Men talked 80 per cent of the time, even though they make up only 20 per cent of the students.
She explains that the students made their own informal survey of who it was that asked questions in connection with the teaching, and it turned out that the men were talking 80 per cent of the time, even though they make up only 20 per cent of the students.
She believes that it is cultures like this, as well as the fact that the syllabus literature is clearly dominated by men, which is really the problem. It affects both the themes, and the angles taken on the issues,” she says.
Amanda Büchert also believes that UCPH could take advantage of investigating possible initiatives to increase the number of women in new research positions, in order to break the pattern that fewer women apply for the jobs.
“As a woman you need to reflect yourself in female researchers. We need to do something so that women to a higher degree feel that it is possible to get a researcher career,” she says.
Also Julie Sommerlund, Associate Dean for External Relations at the Faculty of Humanities and chairman of the UCPH reference group on gender and career has entered the debate.
She has responded to Jes Fabricius Møller that he exaggerates the small steps that have been made in terms of the proportion of female professors at UCPH.
She warns against the debate ending up as an argument about which problem is the greatest, and says that it is a problem that there are fewer women researchers than men and that there are fewer male students than female students.

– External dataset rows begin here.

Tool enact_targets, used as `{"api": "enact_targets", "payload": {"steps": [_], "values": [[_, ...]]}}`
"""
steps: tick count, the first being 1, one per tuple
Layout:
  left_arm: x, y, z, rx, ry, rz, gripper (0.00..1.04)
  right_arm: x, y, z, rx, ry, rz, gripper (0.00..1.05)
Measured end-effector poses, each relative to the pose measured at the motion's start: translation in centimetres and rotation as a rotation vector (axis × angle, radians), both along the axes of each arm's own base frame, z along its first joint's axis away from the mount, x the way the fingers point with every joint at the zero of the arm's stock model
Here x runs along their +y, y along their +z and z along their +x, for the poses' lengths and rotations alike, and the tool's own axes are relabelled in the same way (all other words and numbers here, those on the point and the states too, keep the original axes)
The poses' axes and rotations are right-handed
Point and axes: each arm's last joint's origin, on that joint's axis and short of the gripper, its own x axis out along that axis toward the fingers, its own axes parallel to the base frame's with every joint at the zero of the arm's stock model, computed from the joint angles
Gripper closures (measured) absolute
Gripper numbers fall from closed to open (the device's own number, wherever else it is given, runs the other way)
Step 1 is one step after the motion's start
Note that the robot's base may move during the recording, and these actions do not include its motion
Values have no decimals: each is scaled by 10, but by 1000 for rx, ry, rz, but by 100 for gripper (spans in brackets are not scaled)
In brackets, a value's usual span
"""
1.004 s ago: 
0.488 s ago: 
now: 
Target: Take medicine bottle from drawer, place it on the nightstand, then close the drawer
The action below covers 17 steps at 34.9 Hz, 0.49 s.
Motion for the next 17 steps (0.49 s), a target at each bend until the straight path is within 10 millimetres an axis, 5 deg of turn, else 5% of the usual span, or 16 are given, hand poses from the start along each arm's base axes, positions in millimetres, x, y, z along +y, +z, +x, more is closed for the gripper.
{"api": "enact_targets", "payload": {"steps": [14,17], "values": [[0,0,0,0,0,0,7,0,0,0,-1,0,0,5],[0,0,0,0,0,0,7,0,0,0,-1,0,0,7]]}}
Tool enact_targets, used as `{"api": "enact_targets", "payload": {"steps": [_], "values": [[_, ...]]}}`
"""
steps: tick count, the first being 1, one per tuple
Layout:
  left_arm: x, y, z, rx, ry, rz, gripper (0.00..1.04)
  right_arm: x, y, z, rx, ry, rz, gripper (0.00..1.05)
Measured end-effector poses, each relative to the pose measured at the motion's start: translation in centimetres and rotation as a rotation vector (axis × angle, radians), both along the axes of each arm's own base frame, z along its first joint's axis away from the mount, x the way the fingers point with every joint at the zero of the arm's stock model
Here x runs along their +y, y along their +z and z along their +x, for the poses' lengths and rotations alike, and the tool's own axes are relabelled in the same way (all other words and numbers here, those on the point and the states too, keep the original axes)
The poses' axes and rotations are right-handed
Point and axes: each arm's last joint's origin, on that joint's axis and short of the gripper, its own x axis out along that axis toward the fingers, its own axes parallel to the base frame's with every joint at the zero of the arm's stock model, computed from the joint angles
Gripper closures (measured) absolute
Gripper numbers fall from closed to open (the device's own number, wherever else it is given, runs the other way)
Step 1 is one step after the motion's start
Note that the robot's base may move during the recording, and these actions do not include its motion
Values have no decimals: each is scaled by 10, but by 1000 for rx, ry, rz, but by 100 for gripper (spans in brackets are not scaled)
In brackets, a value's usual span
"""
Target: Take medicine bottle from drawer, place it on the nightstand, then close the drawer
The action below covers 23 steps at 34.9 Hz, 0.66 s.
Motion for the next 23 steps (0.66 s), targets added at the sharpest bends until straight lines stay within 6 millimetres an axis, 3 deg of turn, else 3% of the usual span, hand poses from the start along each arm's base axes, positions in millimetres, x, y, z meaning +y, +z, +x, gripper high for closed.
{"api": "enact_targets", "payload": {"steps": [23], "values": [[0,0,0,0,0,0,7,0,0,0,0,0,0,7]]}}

“I am neither on the women’s or the men’s side in this. I believe that both are structural problems, that we must try to solve. It is too easy just to say that we are dealing with individuals, who each choose a career and education differently,” says Julie Sommerlund.
She adds that the university lives on attracting the most talented people. So it is a problem if you are missing out on talent, if you primarily recruit from one half of the population.
“It is also a shame if we refer to individuals as problems. It is not a problem that the female students of Psychology are extremely competent, or that there are highly skilled male university researchers.
Julie sommerlund adds that many of the structural problems that create gender differences cannot be handled internally at UCPH alone.
Statistics show, for example, that many female academics drop out of a research career in connection with maternity/paternity leave, so she is personally in favour of assigned paternity leave for men.
As for the boys, they are early on attributed character traits which fit academics poorly.